The race in state Senate District 37 wasn’t always so contentious. This past summer, Republican Devlin Robinson got some positive press after his campaign found and returned the wallet of his rival, Democratic state Senator Pam Iovino. But at this point, it’s a miracle someone hasn’t been mugged.
On the airwaves, Robinson ads blast Iovino as hopelessly liberal, and a supporter of taxpayer-funded abortions — something the law doesn’t permit. Iovino spots tag Robinson as a crony of former Congressman Tim Murphy, who resigned amid scandal.
The ads suggest the stakes in the 37th District, which includes airport-area suburbs and much of the South Hills, and is seen as a critical battleground for control of the state Senate. Democrats must defend Iovino’s seat and flip four others to gain an advantage in the upper house of the legsialture.
“We can’t lose the 37th,” said Iovino, who says that since winning her seat in April 2019, she’s come to think of being a senator as “the best job I’ve ever had.”
Iovino, a Mt. Lebanon resident who served more than two decades in the Navy, has sought to focus on veteran’s issues in the Senate, with efforts to better coordinate work by service providers seeking to help vets. But more broadly, she said, “There’s a lot at stake for the state,” in this race.
“We have legislation sitting on a shelf — raising the minimum wage, protecting workers’ rights, paid sick leave, paid family leave. “They’re not the priority of the [Republican] majority, and so they don’t see the light of day.”
Bridgeville resident Robinson, though, says the state “needs somebody that's more business-minded” and “willing to be a partner with the business community.” A Marine veteran who now runs his own medical-supply business, Robinson says his skills will be especially useful contending with the budgetary fallout from the coronavirus. And he says that Iovino has supported coronavirus shutdowns and regulations that have punished business needlessly.
“Pam Iovino has backed [Gov. Tom Wolf] every step of the way,” Robinson said. “She has practically put a stranglehold on the hospitality industry, auto sales, construction and real estate. And they would be able to make their own decisions to operate safely.”
Iovino did join with other Democrats to criticize aspects of Wolf’s approach to the restaurant industry, but she characterized the administration’s performance on the virus as “overall very, very good. It has not been without controversy, I have not been in lockstep with him at every turn. But it is science driven, it is data driven as he has made these decisions.”
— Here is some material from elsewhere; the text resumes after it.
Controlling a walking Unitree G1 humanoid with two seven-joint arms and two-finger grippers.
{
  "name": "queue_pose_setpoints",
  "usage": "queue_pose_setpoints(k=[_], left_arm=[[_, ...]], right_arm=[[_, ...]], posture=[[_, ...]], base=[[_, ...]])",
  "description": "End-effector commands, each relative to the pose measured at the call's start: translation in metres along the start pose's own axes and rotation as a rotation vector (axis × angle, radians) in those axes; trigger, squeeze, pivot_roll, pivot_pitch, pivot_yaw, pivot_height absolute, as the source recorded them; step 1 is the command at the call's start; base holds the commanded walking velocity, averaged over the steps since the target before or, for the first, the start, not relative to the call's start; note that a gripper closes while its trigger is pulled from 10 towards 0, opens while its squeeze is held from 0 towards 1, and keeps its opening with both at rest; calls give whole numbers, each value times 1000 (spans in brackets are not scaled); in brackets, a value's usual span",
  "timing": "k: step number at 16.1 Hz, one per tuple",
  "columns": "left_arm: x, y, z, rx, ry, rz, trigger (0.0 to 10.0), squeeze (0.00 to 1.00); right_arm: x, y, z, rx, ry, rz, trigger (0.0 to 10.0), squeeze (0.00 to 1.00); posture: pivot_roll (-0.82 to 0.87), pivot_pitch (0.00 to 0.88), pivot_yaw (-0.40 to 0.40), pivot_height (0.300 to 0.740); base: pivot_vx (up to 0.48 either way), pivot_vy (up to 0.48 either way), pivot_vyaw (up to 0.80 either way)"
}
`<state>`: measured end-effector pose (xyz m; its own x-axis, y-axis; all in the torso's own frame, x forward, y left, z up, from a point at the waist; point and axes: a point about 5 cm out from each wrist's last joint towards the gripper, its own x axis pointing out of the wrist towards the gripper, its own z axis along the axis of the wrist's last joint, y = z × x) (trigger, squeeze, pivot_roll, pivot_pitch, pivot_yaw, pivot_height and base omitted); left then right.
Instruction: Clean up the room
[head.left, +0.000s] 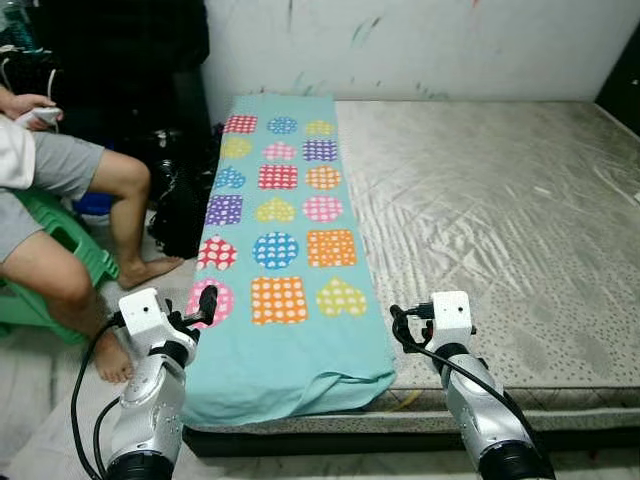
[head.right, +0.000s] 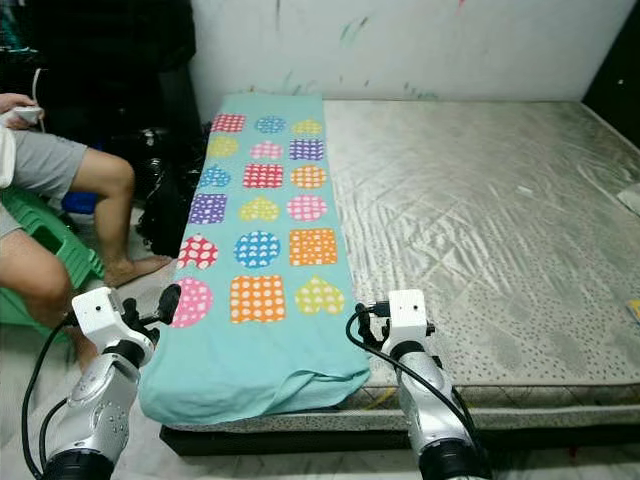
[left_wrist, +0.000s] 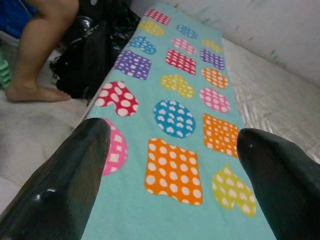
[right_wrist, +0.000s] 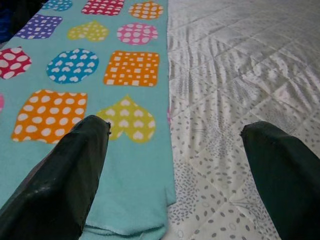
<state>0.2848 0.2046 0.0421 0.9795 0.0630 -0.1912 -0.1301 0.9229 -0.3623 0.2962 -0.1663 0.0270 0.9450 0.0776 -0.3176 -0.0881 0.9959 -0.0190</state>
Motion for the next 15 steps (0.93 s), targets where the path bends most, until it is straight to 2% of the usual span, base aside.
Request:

The two have a number of familiar policy differences: Iovino supports abortion rights, a severance tax on fracking for natural gas, and marijuana legalization, as Colorado has done: “When you criminalize marijuana, it disproportionately hurts communities of color,” she said, noting that legalization could produce tax revenue to solve the state’s budget problems.
“This might be exactly the time when we get serious,” she said.
Robinson is much warier of legalization, and like most Republicans, opposes abortion rights and a severance tax. “The world has energy needs, and being that I’ve been in the Middle East and seen the unrest over there, I don’t want to see the United States become a net importer,” he said.
Both candidates are area natives who served in the military, but had very different experiences. As a self-described “grunt” in the Marines, Robinson saw combat in Iraq and Afghanistan, and says the experience brought him into contact with “people from a vast array of backgrounds from all over the country and the world. We worked together to complete a common mission, and that’s the type of attitude I’ll bring to Harrisburg.”
Iovino served in the Navy for over two decades in a number of capacities, including as liaison to Congress. She later worked with Congress as an assistant secretary at the Department of Veterans Affairs.
Robinson, she said “absolutely has a record of service that he should be proud of,” Iovino said. But she said her experience included work “at the federal level and the executive branch,” and that she’d been appointed by President George W. Bush, a Republican.
The seat has been a top target for Republicans ever since Iovino won it: In recent decades Republicans have dominated the district, and Iovino’s 2019 victory means the GOP now has no state senators from Allegheny County. (Robinson says if he wins, it will give the area a voice with the current majority party that the county now lacks.)
But Democrats privately seem confident about their prospects there, in part because the 37th includes college-educated suburbs where voters have been turning against President Trump.
That can make the territory tricky for a Republican. Asked about how he felt about Trump’s performance, Robinson lapsed into near silence for a full minute. “I’m just here to run my race,” he said at one point, and “be an independent voice in Harrisburg.”